Participants will be randomized 1:1 in a non-blinded fashion to receive one of two regimens:

A) Two treatment cycles each consisting of one 3BNC117 infusion (30mg/kg) + three romidepsin infusions (5mg/m2); or

B) Two treatment cycles each consisting of three romidepsin infusions (5mg/m2).

ART will be discontinued 16 weeks after the start of the second treatment cycle (analytical treatment interruption, ATI) and subjects will be monitored weekly for safety and viral rebound. The targeted enrollment is 30 subjects (15 per arm).

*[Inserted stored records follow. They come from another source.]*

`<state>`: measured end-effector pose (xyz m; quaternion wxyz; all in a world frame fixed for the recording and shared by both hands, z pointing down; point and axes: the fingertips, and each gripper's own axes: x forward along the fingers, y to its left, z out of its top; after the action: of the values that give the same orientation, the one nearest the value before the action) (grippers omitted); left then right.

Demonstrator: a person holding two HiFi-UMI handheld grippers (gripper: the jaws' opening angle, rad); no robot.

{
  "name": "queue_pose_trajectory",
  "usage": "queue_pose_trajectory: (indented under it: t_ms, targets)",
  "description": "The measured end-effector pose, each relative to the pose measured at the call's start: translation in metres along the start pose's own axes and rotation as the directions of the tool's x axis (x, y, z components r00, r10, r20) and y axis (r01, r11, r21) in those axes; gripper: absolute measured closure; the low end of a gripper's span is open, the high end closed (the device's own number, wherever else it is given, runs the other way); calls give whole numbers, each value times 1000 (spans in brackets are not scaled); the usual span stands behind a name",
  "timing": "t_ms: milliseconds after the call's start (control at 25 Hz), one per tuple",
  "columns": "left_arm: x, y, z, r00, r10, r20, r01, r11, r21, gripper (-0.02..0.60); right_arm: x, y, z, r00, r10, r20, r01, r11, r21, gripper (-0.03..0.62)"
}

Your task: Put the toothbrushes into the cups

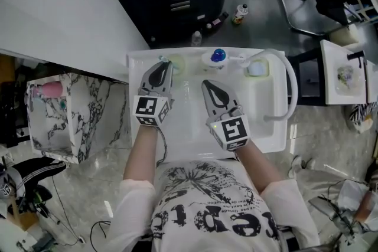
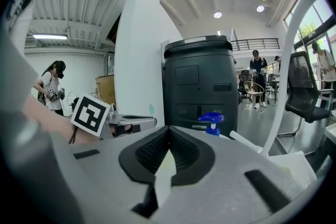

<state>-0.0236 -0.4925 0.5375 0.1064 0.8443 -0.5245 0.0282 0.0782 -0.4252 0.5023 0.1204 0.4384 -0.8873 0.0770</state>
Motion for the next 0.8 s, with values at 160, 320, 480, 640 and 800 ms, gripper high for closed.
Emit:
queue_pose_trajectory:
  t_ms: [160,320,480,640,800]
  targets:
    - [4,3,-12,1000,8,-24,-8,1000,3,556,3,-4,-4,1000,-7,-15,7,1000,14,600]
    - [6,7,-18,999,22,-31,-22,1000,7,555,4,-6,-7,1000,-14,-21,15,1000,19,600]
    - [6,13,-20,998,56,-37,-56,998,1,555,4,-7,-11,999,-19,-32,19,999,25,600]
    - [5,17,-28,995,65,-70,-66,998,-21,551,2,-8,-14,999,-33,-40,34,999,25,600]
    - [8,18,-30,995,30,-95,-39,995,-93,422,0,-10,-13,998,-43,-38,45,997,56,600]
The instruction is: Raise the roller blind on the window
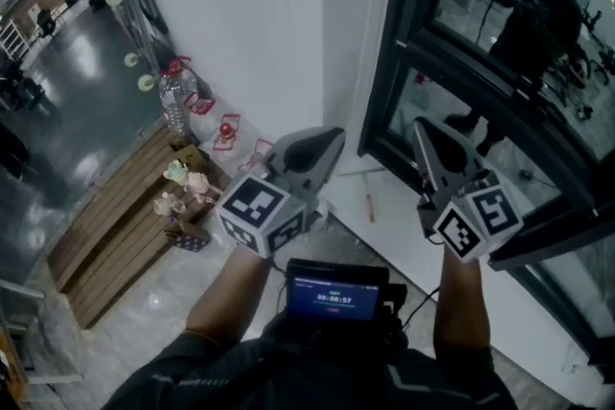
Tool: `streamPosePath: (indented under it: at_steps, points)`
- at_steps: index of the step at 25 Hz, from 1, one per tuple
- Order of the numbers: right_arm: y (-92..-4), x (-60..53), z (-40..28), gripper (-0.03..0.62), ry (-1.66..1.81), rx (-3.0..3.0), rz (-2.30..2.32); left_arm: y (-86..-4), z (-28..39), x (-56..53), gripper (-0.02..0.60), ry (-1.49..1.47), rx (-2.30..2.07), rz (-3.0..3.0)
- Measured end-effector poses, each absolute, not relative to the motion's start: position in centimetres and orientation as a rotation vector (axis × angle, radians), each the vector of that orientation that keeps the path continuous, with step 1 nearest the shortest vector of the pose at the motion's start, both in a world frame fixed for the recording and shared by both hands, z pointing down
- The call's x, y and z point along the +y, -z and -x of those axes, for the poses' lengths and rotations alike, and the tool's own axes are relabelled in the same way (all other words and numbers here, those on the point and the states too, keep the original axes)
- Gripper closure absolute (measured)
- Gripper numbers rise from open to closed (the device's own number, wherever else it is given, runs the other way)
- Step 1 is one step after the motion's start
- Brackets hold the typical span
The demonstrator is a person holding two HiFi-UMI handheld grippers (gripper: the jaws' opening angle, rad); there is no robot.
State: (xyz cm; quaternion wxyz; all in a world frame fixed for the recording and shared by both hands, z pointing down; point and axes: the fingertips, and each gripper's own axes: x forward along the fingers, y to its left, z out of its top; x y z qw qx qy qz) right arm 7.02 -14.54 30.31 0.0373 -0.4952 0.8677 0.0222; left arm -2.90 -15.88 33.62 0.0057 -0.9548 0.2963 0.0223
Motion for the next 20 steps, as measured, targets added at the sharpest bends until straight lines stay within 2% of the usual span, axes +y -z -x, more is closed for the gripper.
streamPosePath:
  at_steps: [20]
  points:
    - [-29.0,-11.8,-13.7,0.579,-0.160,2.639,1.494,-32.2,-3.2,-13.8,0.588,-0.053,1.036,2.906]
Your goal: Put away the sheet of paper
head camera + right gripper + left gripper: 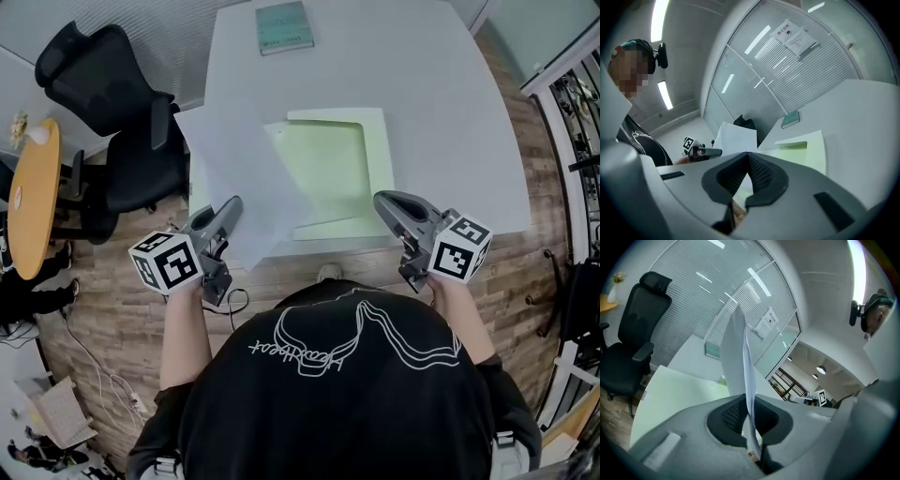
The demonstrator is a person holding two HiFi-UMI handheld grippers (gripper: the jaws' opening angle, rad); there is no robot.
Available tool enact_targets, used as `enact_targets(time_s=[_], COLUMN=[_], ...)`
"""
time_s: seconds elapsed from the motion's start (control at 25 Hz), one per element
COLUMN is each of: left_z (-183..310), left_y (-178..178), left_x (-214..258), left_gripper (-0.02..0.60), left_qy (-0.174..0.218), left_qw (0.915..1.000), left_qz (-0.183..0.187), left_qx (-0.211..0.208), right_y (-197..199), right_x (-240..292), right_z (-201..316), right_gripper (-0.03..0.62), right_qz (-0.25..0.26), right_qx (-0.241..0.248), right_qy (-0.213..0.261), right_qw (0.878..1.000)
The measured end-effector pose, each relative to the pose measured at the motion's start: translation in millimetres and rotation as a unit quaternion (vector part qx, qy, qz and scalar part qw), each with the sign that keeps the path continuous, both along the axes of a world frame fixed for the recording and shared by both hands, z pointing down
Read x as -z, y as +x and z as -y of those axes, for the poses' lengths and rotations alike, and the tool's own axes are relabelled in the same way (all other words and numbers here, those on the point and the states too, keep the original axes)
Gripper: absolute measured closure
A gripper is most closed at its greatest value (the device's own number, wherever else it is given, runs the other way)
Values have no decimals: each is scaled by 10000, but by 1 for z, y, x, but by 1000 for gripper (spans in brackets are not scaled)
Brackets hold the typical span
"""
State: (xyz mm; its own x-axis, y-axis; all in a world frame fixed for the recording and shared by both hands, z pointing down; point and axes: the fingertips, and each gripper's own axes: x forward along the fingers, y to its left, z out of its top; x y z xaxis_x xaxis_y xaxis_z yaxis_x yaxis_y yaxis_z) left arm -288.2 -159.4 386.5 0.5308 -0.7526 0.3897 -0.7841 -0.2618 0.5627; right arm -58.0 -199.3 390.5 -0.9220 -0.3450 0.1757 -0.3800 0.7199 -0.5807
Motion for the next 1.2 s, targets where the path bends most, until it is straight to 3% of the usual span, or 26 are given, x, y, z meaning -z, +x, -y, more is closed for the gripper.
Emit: enact_targets(time_s=[0.16, 0.4, 0.56, 0.8, 1.2], left_z=[9, -4, 23, 25, 30], left_y=[-14, 4, -16, -10, 1], left_x=[-10, -30, -50, -70, -92], left_gripper=[571, 571, 571, 571, 571], left_qy=[-81, -296, -546, -786, -1099], left_qw=[9998, 9973, 9945, 9907, 9889], left_qz=[147, 371, 597, 780, 391], left_qx=[-74, -553, -669, -784, -917], right_y=[-7, 6, -15, -12, -11], right_x=[-11, -20, -27, -34, -42], right_z=[13, 2, 30, 36, 38], right_gripper=[585, 585, 585, 585, 585], right_qz=[-32, -86, -177, -259, -278], right_qx=[-41, -56, -34, -47, -73], right_qy=[-114, -209, -326, -379, -443], right_qw=[9999, 9997, 9993, 9989, 9986])
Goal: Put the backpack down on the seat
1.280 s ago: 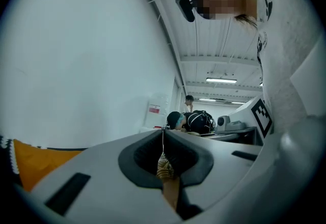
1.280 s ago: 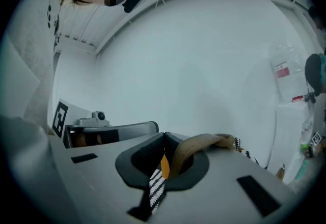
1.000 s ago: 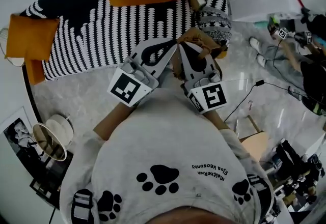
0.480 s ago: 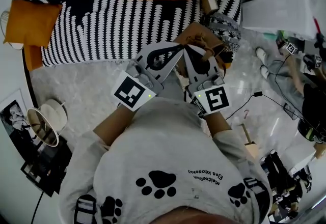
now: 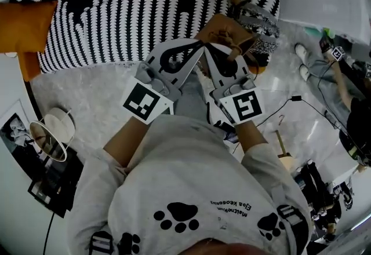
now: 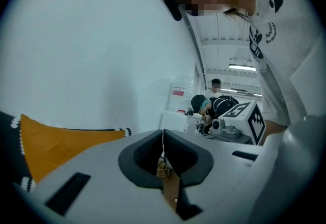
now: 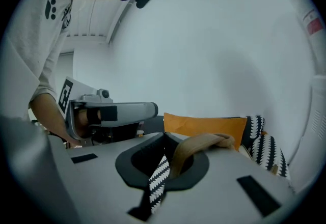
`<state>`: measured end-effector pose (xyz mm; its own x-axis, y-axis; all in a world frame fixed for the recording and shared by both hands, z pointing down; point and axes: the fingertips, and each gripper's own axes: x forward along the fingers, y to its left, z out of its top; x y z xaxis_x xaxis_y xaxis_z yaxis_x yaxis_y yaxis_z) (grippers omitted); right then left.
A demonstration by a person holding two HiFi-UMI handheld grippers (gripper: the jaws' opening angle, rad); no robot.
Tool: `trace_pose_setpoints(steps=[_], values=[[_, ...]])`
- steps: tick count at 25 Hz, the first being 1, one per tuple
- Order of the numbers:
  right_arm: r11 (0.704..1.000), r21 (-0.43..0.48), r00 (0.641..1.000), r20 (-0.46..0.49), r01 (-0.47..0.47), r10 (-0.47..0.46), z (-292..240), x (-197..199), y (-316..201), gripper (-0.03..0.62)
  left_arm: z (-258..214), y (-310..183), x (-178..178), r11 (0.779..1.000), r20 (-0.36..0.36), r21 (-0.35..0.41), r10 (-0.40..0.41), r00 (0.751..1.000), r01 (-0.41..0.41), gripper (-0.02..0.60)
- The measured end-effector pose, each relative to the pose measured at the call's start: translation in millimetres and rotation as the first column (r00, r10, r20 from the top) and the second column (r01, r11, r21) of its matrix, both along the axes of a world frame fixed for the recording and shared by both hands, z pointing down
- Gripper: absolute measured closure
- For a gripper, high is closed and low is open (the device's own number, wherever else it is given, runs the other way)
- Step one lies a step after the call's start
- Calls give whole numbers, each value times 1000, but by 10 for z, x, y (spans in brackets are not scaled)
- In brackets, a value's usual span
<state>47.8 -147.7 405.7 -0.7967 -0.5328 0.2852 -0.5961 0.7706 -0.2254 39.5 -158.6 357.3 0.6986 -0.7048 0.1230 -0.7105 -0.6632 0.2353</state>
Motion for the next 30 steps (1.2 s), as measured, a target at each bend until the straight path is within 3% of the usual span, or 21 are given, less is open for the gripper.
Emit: trace_pose_setpoints(steps=[12, 18, 25, 30], values=[[998, -56, 1000, -16, -10, 9, 684, 26, -160, 564, 682, -156, 41, 998, -7, -61, -29, 1000, 28, 560], [998, -67, 999, -35, 5, -8, 717, 15, -106, 564, 685, -135, 19, 997, -2, -70, -40, 999, 40, 560], [994, -114, 999, -38, 1, -5, 1432, 47, -315, 563, 1383, -347, 39, 993, 8, -109, -45, 999, 45, 560], [993, -122, 999, -43, -2, -3, 1655, 32, -423, 565, 1655, -428, 18, 990, 19, -134, -49, 999, 51, 560]])
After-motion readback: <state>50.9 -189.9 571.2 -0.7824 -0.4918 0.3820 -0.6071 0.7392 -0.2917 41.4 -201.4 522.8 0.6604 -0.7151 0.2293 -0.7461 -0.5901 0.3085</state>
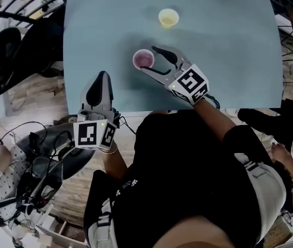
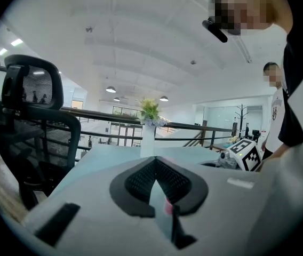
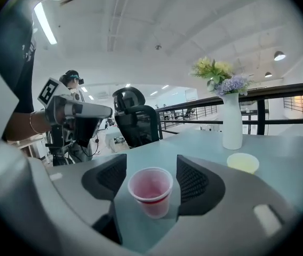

Leukapheresis will be performed before and after the two treatment cycles to guarantee sufficient material to investigate changes in the reservoir after the interventions.

The following criteria will require resumption of ART:

* CD4+ T cell-count \<350 cells/mm³ (confirmed by repeat measurement)
* 2 consecutive plasma HIV-1 RNA measurements ≥ 200 copies/mL or above their setpoint viremia (if documented)
* Subject request
* Continued ART interruption will, in the opinion of the investigator or study advisers, pose an unacceptable risk to the subject.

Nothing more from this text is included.